Task to complete: Determine the number of lines in the listing below where the string "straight" occurs; answer with the number alone.

* * *

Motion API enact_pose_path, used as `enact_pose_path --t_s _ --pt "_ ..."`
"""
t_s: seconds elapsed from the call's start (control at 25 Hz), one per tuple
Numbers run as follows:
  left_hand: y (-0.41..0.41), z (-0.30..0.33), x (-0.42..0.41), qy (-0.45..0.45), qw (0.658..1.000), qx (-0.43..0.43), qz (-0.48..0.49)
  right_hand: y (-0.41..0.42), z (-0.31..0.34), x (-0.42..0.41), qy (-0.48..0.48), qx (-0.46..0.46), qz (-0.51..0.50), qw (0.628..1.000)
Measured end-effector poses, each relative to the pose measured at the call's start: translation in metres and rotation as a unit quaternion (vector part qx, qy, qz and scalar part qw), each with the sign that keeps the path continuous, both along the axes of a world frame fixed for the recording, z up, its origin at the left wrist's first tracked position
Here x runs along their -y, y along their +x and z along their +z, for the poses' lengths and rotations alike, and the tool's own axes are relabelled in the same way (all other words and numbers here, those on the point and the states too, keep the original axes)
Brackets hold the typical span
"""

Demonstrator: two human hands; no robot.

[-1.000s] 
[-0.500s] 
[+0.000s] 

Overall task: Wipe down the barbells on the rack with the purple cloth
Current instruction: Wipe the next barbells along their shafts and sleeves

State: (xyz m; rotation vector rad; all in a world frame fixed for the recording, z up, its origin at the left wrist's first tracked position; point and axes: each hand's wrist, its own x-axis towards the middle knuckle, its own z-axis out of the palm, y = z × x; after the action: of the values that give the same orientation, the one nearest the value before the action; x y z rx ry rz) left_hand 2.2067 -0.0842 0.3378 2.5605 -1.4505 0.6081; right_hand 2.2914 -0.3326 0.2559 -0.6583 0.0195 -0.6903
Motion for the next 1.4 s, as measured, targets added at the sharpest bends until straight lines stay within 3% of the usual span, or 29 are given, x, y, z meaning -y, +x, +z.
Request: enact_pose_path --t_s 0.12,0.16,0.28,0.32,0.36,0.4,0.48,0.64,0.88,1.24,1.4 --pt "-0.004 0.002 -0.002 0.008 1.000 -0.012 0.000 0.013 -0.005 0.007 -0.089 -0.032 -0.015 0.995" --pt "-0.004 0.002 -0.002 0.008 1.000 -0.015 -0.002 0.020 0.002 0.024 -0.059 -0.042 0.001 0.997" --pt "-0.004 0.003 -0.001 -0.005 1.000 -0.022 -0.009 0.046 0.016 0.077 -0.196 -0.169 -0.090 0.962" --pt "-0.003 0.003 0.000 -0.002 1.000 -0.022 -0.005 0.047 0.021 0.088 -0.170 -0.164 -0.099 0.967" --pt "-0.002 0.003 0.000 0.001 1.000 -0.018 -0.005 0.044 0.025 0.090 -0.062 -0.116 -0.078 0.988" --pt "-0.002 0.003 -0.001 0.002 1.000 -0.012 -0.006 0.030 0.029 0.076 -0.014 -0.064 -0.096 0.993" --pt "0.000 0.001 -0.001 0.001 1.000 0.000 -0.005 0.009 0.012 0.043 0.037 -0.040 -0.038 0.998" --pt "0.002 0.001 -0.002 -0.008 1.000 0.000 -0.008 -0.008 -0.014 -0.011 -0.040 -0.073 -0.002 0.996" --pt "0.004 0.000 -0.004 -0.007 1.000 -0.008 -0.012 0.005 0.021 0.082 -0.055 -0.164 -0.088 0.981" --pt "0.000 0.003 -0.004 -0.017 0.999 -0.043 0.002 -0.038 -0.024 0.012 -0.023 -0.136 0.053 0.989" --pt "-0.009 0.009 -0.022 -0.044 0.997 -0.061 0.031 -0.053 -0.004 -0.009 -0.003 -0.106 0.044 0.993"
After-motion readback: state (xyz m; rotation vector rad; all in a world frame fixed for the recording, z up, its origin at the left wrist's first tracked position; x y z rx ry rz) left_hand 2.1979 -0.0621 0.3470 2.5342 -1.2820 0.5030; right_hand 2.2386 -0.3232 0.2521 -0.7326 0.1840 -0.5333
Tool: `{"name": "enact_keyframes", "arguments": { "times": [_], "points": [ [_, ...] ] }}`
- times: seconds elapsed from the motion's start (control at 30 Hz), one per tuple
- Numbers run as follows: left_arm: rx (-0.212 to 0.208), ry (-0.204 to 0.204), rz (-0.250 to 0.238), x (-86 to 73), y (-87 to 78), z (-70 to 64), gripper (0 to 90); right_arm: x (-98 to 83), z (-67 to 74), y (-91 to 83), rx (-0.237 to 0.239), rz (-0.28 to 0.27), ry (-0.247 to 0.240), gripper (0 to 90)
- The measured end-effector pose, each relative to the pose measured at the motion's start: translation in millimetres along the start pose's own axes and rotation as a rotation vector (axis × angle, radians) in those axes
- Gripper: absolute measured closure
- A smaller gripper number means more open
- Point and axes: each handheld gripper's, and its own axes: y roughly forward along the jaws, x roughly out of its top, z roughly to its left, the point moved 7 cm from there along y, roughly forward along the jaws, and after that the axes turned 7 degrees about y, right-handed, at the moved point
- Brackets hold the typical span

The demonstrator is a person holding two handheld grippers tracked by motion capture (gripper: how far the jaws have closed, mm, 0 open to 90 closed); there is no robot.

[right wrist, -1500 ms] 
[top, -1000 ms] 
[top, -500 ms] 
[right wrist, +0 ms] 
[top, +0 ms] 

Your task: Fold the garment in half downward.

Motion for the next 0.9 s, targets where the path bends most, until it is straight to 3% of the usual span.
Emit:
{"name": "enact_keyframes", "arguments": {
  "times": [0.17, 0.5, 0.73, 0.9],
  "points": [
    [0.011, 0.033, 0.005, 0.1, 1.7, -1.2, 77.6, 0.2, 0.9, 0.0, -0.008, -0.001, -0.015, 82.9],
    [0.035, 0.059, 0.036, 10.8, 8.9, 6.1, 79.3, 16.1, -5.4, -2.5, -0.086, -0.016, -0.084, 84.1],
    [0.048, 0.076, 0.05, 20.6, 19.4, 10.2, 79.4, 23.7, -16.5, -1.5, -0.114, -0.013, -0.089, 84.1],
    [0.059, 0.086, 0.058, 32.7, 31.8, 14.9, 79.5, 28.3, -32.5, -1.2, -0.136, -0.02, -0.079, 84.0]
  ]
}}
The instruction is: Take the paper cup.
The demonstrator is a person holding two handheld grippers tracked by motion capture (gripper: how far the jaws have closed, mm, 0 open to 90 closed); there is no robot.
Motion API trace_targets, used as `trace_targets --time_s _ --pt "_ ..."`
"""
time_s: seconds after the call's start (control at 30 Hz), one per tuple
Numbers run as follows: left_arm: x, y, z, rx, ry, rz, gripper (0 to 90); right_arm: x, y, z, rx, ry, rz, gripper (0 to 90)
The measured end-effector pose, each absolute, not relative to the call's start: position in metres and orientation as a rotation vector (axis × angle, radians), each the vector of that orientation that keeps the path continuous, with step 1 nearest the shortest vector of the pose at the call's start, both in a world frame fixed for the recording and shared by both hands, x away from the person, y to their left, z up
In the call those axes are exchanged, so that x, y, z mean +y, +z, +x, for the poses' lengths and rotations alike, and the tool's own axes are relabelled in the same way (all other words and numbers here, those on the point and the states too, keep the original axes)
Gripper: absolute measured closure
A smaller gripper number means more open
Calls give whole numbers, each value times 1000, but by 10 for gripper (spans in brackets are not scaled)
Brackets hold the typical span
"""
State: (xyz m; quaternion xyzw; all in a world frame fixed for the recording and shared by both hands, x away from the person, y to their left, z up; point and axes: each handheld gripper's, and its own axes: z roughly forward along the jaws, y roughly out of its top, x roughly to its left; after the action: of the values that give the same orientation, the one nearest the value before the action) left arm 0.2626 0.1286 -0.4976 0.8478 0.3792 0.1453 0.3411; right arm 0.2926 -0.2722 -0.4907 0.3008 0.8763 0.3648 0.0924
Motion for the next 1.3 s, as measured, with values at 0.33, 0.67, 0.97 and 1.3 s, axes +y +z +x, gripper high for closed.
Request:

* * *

Solution to this problem: 2